▶ **Exercise**
Your answer must be every line of the data that holds the string "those".

▶ **Information provided**
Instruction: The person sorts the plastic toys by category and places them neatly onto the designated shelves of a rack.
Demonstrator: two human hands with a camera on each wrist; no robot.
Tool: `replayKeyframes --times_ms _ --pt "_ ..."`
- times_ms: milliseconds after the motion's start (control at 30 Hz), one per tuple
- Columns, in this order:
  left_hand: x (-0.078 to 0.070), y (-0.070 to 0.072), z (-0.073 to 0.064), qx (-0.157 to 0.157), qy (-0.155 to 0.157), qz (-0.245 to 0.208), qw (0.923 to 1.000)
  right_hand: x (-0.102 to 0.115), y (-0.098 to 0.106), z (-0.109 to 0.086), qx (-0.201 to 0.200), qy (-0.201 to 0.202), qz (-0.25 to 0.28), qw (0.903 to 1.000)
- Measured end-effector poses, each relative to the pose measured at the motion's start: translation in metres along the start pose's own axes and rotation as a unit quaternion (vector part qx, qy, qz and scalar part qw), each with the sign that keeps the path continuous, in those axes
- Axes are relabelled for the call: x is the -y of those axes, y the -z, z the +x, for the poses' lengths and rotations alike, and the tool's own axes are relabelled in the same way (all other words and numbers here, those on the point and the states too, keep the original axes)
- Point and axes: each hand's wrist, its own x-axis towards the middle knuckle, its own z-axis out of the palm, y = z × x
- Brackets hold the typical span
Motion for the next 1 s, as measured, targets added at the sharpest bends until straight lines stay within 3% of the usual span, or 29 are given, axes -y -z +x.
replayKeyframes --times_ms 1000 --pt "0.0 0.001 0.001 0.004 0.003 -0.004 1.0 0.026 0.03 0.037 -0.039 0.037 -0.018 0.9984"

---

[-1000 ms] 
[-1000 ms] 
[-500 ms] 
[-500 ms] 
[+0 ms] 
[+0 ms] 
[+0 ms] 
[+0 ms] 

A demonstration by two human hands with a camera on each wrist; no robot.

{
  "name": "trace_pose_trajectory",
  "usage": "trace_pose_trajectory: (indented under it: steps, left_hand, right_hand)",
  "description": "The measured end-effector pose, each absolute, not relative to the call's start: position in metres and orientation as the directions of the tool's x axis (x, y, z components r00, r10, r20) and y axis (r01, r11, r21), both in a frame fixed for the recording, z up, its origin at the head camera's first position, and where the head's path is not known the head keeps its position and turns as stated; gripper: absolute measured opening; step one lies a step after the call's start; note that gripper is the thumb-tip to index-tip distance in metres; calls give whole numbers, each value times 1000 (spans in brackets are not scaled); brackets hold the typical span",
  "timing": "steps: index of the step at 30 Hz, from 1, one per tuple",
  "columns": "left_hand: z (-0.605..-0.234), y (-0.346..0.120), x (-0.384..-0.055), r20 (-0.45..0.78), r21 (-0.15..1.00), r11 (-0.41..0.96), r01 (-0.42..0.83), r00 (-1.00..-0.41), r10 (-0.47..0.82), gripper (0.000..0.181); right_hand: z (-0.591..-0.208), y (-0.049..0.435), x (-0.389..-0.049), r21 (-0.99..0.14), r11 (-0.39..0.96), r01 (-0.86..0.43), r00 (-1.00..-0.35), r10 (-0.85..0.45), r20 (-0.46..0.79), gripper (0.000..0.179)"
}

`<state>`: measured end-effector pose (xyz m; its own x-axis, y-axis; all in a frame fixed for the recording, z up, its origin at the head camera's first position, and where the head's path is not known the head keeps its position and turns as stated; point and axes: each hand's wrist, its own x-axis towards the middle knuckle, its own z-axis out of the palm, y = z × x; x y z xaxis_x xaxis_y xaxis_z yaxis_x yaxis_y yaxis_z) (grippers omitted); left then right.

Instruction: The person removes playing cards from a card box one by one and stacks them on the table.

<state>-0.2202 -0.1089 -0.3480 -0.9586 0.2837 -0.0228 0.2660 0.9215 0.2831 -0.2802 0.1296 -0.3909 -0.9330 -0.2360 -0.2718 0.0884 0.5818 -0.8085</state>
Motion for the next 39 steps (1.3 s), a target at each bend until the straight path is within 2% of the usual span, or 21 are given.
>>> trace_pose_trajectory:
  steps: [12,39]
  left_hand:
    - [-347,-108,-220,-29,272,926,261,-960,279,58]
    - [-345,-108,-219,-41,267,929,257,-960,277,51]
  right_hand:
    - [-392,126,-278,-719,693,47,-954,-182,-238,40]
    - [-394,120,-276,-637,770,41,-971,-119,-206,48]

▶ **Answer**
- Measured end-effector poses, each relative to the pose measured at the motion's start: translation in metres along the start pose's own axes and rotation as a unit quaternion (vector part qx, qy, qz and scalar part qw), each with the sign that keeps the path continuous, in those axes
- Axes are relabelled for the call: x is the -y of those axes, y the -z, z the +x, for the poses' lengths and rotations alike, and the tool's own axes are relabelled in the same way (all other words and numbers here, those on the point and the states too, keep the original axes)

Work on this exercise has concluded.